Jun 26 2013
You may think the best place to build a wind farm would be on the Great Plains, and the prime spot for a solar plant would be in the Southwest. But that's not the case according to Carnegie Mellon University researchers.
The main reason to build wind and solar plants is to reduce air pollution and carbon dioxide emissions, therefore the Southwest and California are about the last place in the U.S. where plants should be built. Building new wind and solar plants in Ohio, West Virginia and western Pennsylvania is a much better bet.
This is the conclusion of a paper, titled "Regional Variations in the Health, Environment and Climate Benefits of Wind and Solar Generation," authored by four CMU experts from the Center for Climate and Energy Decision Making. The paper by Kyle Siler-Evans, Ines Lima Azevedo, M. Granger Morgan and Jay Apt will appear this week in the prestigious Proceedings of the National Academy of Science.
Wind and solar achieve greater health and climate benefits in Ohio, West Virginia and western Pennsylvania because in those locations they replace electricity generated by coal plants, the researchers report.
"A wind turbine in West Virginia displaces twice as much carbon dioxide and seven times as much health damage as the same turbine in California," said Siler-Evans, a Ph.D. researcher in CMU's Department of Engineering and Public Policy from Santa Fe, N.M. "The benefits of solar plants are greatest in the cloudy East as opposed to the sunny Southwest."
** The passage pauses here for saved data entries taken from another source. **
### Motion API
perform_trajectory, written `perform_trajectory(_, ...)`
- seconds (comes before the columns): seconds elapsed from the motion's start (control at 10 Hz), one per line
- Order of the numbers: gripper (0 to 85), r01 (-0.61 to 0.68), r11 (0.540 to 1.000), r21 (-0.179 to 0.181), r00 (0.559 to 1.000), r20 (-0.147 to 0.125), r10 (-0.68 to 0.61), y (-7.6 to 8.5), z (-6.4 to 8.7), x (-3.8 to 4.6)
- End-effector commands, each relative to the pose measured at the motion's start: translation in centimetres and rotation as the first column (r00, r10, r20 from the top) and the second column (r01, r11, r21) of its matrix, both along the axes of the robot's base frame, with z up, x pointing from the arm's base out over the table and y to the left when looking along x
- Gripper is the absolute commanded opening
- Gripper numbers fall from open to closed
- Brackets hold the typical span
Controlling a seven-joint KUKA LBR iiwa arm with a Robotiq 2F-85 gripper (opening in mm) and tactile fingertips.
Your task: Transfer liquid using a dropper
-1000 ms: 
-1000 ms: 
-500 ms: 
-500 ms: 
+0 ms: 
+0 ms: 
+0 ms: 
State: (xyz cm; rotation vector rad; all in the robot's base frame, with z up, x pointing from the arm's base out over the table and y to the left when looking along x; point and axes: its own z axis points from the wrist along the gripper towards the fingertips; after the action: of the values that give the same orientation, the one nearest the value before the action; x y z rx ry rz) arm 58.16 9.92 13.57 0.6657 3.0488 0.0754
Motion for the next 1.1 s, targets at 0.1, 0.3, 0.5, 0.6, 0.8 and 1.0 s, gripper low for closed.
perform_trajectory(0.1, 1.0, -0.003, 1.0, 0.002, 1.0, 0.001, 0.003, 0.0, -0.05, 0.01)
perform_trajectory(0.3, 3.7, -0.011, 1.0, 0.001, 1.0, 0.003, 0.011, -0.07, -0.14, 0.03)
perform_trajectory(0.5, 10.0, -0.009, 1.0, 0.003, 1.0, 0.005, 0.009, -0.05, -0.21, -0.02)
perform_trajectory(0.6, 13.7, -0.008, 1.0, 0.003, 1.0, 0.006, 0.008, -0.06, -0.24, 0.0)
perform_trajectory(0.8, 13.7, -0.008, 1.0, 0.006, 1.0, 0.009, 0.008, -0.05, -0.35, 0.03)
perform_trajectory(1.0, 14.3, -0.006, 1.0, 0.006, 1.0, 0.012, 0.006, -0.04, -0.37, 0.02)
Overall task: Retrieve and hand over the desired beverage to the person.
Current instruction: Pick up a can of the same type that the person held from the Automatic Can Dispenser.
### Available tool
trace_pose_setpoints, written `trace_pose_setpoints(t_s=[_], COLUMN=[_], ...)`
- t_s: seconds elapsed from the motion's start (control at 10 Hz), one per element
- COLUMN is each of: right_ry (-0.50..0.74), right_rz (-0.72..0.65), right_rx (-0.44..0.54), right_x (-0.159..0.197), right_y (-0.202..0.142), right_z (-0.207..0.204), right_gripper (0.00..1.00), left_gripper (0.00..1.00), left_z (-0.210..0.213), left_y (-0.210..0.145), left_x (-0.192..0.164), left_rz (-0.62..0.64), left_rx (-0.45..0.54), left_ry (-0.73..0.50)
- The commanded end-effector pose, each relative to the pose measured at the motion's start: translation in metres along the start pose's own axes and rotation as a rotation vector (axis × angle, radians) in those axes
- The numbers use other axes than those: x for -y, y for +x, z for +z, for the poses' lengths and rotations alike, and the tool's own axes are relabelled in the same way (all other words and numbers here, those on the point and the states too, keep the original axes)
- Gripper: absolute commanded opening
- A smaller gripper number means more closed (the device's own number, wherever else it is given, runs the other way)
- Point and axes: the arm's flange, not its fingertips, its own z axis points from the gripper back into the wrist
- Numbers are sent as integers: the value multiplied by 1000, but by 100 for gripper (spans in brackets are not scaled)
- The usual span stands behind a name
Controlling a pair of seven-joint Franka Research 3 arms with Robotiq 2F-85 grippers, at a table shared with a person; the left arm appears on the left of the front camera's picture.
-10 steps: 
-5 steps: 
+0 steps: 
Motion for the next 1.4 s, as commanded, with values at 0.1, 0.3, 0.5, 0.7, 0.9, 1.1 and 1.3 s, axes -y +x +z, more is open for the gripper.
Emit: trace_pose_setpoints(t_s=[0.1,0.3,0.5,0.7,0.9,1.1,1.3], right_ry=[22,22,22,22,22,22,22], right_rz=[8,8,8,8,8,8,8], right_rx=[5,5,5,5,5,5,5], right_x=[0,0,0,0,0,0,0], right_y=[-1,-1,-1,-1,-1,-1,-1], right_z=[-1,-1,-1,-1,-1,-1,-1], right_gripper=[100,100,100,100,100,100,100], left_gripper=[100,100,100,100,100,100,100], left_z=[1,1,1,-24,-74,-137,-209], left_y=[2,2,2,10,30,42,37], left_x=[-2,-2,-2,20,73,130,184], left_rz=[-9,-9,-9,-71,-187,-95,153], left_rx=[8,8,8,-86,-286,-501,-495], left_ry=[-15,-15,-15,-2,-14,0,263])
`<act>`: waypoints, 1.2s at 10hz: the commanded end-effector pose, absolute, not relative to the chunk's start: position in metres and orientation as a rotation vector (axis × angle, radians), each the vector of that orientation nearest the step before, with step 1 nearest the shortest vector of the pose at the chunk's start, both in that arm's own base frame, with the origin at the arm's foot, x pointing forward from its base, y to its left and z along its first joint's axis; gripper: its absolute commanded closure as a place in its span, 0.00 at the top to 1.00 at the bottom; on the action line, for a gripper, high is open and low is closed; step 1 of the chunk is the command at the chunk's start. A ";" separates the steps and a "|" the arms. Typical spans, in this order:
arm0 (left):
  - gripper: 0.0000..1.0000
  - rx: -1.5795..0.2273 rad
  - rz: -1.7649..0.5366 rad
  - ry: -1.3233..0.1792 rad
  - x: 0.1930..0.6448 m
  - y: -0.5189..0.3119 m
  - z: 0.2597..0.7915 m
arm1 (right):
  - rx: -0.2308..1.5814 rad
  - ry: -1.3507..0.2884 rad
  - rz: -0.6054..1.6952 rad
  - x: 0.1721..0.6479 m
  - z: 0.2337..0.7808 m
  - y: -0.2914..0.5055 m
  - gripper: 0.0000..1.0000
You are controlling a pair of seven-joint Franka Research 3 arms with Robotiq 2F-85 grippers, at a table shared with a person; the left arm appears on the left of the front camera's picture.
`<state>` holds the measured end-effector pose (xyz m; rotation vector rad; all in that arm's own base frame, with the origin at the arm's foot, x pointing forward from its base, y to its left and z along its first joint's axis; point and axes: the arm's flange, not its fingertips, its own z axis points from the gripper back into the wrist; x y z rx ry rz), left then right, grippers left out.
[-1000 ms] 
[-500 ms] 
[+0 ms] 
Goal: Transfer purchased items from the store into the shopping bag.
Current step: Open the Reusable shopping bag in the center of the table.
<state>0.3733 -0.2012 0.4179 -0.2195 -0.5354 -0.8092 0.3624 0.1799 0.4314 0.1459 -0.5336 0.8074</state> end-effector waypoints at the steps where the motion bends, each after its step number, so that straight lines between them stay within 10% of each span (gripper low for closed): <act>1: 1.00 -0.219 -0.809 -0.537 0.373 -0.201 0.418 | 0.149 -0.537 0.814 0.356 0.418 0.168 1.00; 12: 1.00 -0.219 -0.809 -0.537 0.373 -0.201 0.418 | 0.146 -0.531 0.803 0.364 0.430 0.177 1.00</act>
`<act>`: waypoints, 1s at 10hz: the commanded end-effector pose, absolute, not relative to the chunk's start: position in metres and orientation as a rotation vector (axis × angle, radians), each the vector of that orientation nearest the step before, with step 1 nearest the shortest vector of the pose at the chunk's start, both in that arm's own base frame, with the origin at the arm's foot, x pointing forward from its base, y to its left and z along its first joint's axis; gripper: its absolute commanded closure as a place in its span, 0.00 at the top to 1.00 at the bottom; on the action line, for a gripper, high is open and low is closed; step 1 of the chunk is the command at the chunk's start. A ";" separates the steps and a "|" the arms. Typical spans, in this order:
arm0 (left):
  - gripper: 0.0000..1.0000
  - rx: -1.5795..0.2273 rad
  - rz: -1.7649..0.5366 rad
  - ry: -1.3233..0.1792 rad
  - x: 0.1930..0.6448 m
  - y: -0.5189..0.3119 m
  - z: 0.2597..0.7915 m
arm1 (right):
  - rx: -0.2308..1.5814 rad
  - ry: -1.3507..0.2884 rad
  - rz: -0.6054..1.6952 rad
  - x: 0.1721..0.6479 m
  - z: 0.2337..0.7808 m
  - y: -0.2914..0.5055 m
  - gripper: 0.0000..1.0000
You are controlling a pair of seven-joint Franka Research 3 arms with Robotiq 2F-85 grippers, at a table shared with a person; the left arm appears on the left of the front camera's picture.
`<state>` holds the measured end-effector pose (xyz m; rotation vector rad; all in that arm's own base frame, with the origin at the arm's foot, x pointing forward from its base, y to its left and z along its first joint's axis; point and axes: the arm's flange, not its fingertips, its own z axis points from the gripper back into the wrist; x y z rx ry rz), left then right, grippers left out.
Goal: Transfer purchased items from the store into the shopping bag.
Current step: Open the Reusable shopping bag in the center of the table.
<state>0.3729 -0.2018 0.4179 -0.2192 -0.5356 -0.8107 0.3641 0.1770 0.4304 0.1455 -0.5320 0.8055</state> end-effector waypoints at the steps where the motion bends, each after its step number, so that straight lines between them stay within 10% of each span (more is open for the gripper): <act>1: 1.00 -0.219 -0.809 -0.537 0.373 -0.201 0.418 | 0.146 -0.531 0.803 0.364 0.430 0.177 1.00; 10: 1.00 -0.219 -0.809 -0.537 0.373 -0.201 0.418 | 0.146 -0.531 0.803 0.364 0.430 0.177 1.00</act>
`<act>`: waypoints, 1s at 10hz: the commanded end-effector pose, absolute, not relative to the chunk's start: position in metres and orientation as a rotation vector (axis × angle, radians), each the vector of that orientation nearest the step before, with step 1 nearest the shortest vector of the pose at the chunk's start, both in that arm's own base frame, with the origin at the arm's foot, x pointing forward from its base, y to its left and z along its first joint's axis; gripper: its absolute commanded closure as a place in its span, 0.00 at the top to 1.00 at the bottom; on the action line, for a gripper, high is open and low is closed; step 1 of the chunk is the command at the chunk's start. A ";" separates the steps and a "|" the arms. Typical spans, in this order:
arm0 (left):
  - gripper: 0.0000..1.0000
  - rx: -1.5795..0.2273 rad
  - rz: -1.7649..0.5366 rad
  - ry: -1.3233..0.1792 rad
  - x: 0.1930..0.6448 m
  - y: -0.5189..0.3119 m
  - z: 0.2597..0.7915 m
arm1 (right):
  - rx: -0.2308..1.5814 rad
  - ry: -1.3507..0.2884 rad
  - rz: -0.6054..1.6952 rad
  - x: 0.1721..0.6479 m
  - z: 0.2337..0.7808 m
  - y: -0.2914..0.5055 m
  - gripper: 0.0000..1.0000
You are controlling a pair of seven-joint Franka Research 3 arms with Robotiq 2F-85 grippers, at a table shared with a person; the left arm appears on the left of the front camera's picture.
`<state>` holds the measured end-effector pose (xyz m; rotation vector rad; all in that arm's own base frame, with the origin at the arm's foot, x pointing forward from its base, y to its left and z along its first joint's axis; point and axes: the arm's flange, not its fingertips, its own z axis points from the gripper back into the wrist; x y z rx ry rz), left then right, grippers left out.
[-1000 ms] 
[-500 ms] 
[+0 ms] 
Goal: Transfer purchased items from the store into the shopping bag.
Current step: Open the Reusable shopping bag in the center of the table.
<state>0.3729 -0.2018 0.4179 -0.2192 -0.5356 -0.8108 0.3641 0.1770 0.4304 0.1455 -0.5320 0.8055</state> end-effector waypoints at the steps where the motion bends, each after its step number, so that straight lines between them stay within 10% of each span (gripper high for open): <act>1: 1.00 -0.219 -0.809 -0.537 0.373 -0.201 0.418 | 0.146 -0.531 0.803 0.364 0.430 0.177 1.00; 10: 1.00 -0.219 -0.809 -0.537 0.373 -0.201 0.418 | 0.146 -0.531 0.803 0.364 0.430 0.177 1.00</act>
Federal subsidies for wind and power plants are the same across the country. But Azevedo, an assistant professor of engineering and public policy (EPP) and executive director of the Center for Climate and Energy Decision Making, argues "that while there is of course some uncertainty about the magnitude of the health and environmental damages avoided, if we are going to justify the added cost of wind and solar on the basis of the health and climate benefits that they bring, it is time to think about a subsidy program that encourages operators to build plants in places where they will yield the most health and climate benefits."
The power generated by wind and solar is highly variable and intermittent. "There are significant costs associated with deploying and integrating wind and solar plants into the grid, so it would be best to do it in places where we can get the greatest health and climate benefits," said Apt, director of CMU's Electricity Industry Center.
"These unexpected results are an example of the sorts of findings that result from CMU's broad, interdisciplinary research focus," said Morgan, director of the Scott Institute for Energy Innovation and head of the Department of Engineering and Public Policy.
This research was supported by Center for Climate and Energy Decision Making, through a cooperative agreement between the National Science Foundation and Carnegie Mellon, and by the Carnegie Mellon Electricity Industry Center.